Problem description: Exactly what is written in the records below should be returned, minus the images.

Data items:
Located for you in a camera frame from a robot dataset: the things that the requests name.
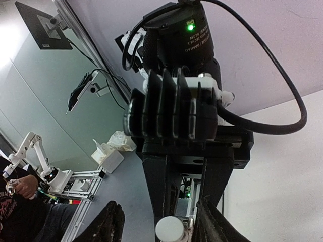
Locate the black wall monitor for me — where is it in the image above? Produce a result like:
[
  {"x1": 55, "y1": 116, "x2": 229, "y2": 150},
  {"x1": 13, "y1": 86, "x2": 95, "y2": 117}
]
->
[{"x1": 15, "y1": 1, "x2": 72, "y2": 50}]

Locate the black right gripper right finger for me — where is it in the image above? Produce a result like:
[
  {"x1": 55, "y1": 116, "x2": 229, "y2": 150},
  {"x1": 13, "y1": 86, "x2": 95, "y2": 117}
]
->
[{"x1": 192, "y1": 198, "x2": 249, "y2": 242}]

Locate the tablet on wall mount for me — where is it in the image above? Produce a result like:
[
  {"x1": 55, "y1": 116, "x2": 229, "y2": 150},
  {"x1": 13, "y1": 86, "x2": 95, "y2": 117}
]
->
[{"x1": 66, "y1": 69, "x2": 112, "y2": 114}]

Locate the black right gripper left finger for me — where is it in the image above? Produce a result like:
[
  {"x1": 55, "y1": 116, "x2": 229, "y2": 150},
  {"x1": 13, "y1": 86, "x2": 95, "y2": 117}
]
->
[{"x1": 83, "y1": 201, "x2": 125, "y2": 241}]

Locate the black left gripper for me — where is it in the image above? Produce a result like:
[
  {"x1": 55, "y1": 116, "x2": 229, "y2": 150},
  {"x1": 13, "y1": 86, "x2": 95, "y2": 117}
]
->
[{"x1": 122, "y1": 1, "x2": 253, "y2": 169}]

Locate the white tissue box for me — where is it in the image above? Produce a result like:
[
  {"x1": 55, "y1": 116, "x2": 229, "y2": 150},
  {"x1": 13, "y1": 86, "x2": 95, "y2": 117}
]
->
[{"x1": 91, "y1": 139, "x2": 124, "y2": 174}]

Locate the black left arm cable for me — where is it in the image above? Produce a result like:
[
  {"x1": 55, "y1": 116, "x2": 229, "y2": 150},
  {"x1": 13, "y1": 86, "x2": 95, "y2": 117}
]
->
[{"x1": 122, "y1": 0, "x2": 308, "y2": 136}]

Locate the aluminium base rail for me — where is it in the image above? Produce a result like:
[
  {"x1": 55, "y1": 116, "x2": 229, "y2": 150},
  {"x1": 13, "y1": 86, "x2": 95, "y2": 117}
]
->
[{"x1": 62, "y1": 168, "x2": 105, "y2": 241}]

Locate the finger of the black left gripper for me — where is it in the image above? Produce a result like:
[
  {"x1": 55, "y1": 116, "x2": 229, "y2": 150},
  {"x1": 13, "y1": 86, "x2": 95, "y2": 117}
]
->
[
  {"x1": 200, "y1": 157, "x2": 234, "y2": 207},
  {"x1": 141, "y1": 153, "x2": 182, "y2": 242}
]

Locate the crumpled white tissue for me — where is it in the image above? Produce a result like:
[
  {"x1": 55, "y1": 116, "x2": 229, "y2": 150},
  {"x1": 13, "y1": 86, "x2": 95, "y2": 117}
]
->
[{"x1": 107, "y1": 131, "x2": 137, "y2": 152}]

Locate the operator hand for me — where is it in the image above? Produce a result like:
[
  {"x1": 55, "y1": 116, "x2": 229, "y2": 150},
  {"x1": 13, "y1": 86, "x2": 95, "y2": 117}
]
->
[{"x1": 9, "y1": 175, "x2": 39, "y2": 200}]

Answer space:
Located for you in a camera frame from a robot dataset: the things that the requests name.
Locate the black wall monitor for me — where is it in the image above? Produce a result like:
[
  {"x1": 55, "y1": 116, "x2": 229, "y2": 150},
  {"x1": 13, "y1": 86, "x2": 95, "y2": 117}
]
->
[{"x1": 15, "y1": 1, "x2": 72, "y2": 50}]

Locate the black right gripper right finger for me — where is it in the image above? Produce a result like:
[
  {"x1": 55, "y1": 116, "x2": 229, "y2": 150},
  {"x1": 13, "y1": 86, "x2": 95, "y2": 117}
]
->
[{"x1": 192, "y1": 198, "x2": 249, "y2": 242}]

Locate the tablet on wall mount for me — where is it in the image above? Produce a result like:
[
  {"x1": 55, "y1": 116, "x2": 229, "y2": 150},
  {"x1": 13, "y1": 86, "x2": 95, "y2": 117}
]
->
[{"x1": 66, "y1": 69, "x2": 112, "y2": 114}]

Locate the black right gripper left finger for me — where is it in the image above? Produce a result like:
[
  {"x1": 55, "y1": 116, "x2": 229, "y2": 150},
  {"x1": 13, "y1": 86, "x2": 95, "y2": 117}
]
->
[{"x1": 83, "y1": 201, "x2": 125, "y2": 241}]

Locate the black left gripper for me — where is it in the image above? Produce a result like:
[
  {"x1": 55, "y1": 116, "x2": 229, "y2": 150},
  {"x1": 13, "y1": 86, "x2": 95, "y2": 117}
]
->
[{"x1": 122, "y1": 1, "x2": 253, "y2": 169}]

Locate the white tissue box for me — where is it in the image above? Produce a result like:
[
  {"x1": 55, "y1": 116, "x2": 229, "y2": 150},
  {"x1": 13, "y1": 86, "x2": 95, "y2": 117}
]
->
[{"x1": 91, "y1": 139, "x2": 124, "y2": 174}]

Locate the black left arm cable for me — where is it in the image above? Produce a result like:
[
  {"x1": 55, "y1": 116, "x2": 229, "y2": 150},
  {"x1": 13, "y1": 86, "x2": 95, "y2": 117}
]
->
[{"x1": 122, "y1": 0, "x2": 308, "y2": 136}]

Locate the aluminium base rail for me — where is it in the image above? Produce a result like:
[
  {"x1": 55, "y1": 116, "x2": 229, "y2": 150},
  {"x1": 13, "y1": 86, "x2": 95, "y2": 117}
]
->
[{"x1": 62, "y1": 168, "x2": 105, "y2": 241}]

Locate the finger of the black left gripper for me — where is it in the image above? Produce a result like:
[
  {"x1": 55, "y1": 116, "x2": 229, "y2": 150},
  {"x1": 13, "y1": 86, "x2": 95, "y2": 117}
]
->
[
  {"x1": 200, "y1": 157, "x2": 234, "y2": 207},
  {"x1": 141, "y1": 153, "x2": 182, "y2": 242}
]

Locate the crumpled white tissue for me — where is it in the image above? Produce a result like:
[
  {"x1": 55, "y1": 116, "x2": 229, "y2": 150},
  {"x1": 13, "y1": 86, "x2": 95, "y2": 117}
]
->
[{"x1": 107, "y1": 131, "x2": 137, "y2": 152}]

Locate the operator hand for me — where is it in the image above? Produce a result like:
[
  {"x1": 55, "y1": 116, "x2": 229, "y2": 150},
  {"x1": 13, "y1": 86, "x2": 95, "y2": 117}
]
->
[{"x1": 9, "y1": 175, "x2": 39, "y2": 200}]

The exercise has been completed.